Assembly: Branching and Merging

Branching can be used to create a new assembly with a different name and to which you can apply new parameters and create new downstream files …

Merging can be used to combine samples from multiple libraries.

Drop samples by branching

Another point where branching is useful is for adding or dropping samples from an assembly, either to analyze a subset of samples separately from others, or to exclude samples with low coverage. The branching and merging fuctions in ipyrad make this easy. By requiring a branching process in order to drop samples from an assembly ipyrad inherently forces you to retain the parent assembly as a copy. This provides a nice fail safe so that you can mess around with your new branched assembly without affecting it’s pre-branched parent assembly.

Examples using the ipyrad CLI

## branch and only keep 3 samples from assembly data1
>>> ipyrad -p params-data1 -b data2 1A0 1B0 1C0

## and/or, branch and only exclude 3 samples from assembly data1
>>> ipyrad -p params-data1 -b data3 - 1A0 1B0 1C0

Examples using the ipyrad Python API

## branch and only keep 3 samples from assembly data1
>>> data1.branch("data2", subsamples=["1A0", "1B0", "1C0"])

## and/or, branch and only exclude 3 samples from assembly data1
>>> keep_list = [i for i in data1.samples.keys() if i not in ["1A0", "1B0", "1C0"]]
>>> data1.branch("data3", subsamples=keep_list)

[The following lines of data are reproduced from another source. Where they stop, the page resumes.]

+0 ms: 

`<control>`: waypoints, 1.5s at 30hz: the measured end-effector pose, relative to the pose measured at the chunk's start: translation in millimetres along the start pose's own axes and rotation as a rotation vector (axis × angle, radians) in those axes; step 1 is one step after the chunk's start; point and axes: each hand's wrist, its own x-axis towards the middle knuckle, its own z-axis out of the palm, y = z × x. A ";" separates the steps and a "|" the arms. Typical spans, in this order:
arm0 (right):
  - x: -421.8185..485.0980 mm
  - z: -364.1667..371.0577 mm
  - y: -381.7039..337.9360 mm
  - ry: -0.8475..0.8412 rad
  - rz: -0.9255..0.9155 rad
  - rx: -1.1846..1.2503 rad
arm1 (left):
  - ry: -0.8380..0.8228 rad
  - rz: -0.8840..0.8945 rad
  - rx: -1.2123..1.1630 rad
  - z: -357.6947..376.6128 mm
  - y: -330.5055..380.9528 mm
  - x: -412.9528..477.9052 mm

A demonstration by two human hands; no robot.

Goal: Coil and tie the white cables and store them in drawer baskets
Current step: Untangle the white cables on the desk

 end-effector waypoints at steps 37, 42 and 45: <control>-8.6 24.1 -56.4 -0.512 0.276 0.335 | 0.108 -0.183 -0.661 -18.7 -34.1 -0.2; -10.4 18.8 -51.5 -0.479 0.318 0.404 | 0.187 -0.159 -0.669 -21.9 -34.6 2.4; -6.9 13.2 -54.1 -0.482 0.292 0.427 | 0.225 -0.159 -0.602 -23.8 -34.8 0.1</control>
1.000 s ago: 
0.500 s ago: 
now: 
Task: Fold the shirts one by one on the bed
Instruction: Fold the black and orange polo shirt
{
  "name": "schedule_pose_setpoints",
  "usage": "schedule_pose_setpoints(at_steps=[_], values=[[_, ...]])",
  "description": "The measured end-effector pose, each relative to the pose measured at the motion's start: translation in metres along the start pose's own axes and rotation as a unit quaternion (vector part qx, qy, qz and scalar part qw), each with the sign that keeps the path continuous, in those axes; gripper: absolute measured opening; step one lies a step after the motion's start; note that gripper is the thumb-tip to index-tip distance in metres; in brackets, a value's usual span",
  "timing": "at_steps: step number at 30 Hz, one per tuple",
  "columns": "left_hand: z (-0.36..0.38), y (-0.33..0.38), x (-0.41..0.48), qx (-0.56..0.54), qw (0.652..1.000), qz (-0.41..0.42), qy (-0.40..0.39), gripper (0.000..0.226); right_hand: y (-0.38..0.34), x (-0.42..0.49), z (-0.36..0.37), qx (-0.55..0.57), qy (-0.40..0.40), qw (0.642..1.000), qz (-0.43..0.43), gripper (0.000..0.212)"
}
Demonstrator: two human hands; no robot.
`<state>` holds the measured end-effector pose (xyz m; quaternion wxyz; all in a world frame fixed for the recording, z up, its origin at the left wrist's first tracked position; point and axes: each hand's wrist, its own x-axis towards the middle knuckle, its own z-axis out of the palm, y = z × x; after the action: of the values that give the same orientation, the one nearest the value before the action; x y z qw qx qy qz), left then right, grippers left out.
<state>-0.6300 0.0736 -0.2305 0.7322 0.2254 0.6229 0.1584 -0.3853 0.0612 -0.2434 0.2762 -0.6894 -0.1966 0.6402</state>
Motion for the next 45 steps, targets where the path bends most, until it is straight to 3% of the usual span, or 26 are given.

Merge Samples or Libraries

There are a number of ways to enter your data into ipyrad and we’ve tried to make it as easy as possible to combine data from multiple libraries and multiple plates in a simple and straightforward way. Here we demonstrate a number of ways to demultiplex and load data under different scenarios:

One Library One Lane of sequencing
One Library Multiple lanes of sequencing
Multiple libraries Multiple lanes of sequencing
Separate multiple libraries from one lane of sequencing
Alternative: Doing all of this with the API instead of the CLI

1. One library One Lane of sequencing

First create a new Assembly, here we’ll call it demux1. Then use a text-editor to edit the params file to enter the raw_fastq_path and the barcodes_path information that is needed to demultiplex the data. To automate the process of editing the params file I use the command-line program sed here to substitute in the new values.

## create a new assembly
ipyrad -n demux1

New file 'params-demux1.txt' created in /home/deren/Documents/ipyrad/tests

## edit the params file to enter your raw_fastq_path and barcodes path
sed -i '/\[2] /c\ipsimdata/rad_example_R1_.fastq.gz  ## [2] ' params-demux1.txt
sed -i '/\[3] /c\ipsimdata/rad_example_barcodes.txt  ## [3] ' params-demux1.txt

## run step 1 to demultiplex the data
ipyrad -p params-demux1.txt -s 1

-------------------------------------------------------------
 ipyrad [v.0.5.15]
 Interactive assembly and analysis of RAD-seq data
-------------------------------------------------------------
 loading Assembly: demux1
 from saved path: ~/Documents/ipyrad/tests/demux1.json
 New Assembly: demux1
 host compute node: [40 cores] on tinus

 Step 1: Demultiplexing fastq data to Samples

 [####################] 100%  sorting reads         | 0:00:06
 [####################] 100%  writing/compressing   | 0:00:00

The demultiplexed data is now located in the directory <project_dir>/<assembly_name>/, which in this case is in ./demux1_fastqs/. The Assembly demux1 knows the location of the data, and so from here you can proceed in either of two ways. (1) You simply continue on to step 2 using this Assembly object (demux1), or (2) You create a new ‘branch’ of this Assembly, which will start by reading in the sorted_fastq_data. The latter is sometimes more clear in that you keep separate the demultiplexing steps from the assembly steps. It does not make a difference in this example, where we have only one library and one lane of data, but as you will see in the examples below, that it is sometimes easier to create multiple separate demux libraries that are then merged into a single Object for assembling.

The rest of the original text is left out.